[ACTION ITEM]: Please say how many lines in the material include the string "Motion", and nothing else.
• • • •
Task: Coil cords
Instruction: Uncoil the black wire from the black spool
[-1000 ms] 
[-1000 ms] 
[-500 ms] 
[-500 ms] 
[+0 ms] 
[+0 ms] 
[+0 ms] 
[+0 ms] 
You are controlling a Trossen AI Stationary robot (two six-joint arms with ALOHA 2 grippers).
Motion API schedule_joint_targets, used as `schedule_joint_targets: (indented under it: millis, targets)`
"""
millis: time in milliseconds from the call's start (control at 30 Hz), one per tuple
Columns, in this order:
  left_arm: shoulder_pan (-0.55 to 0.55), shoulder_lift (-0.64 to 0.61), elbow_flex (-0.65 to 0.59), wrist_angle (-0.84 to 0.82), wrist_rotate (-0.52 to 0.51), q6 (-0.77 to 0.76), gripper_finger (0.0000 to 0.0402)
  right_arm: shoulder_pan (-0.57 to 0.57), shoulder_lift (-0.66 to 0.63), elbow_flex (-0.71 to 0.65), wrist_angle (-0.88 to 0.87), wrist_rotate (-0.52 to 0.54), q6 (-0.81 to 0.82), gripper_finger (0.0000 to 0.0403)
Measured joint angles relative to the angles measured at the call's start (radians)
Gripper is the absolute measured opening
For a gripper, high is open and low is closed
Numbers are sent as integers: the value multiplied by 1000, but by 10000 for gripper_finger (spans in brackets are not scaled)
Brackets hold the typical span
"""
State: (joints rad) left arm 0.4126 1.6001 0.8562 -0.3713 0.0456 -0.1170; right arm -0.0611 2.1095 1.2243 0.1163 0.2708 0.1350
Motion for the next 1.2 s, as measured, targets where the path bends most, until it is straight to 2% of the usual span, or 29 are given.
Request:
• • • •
[SOLUTION TO THIS EXERCISE]: 2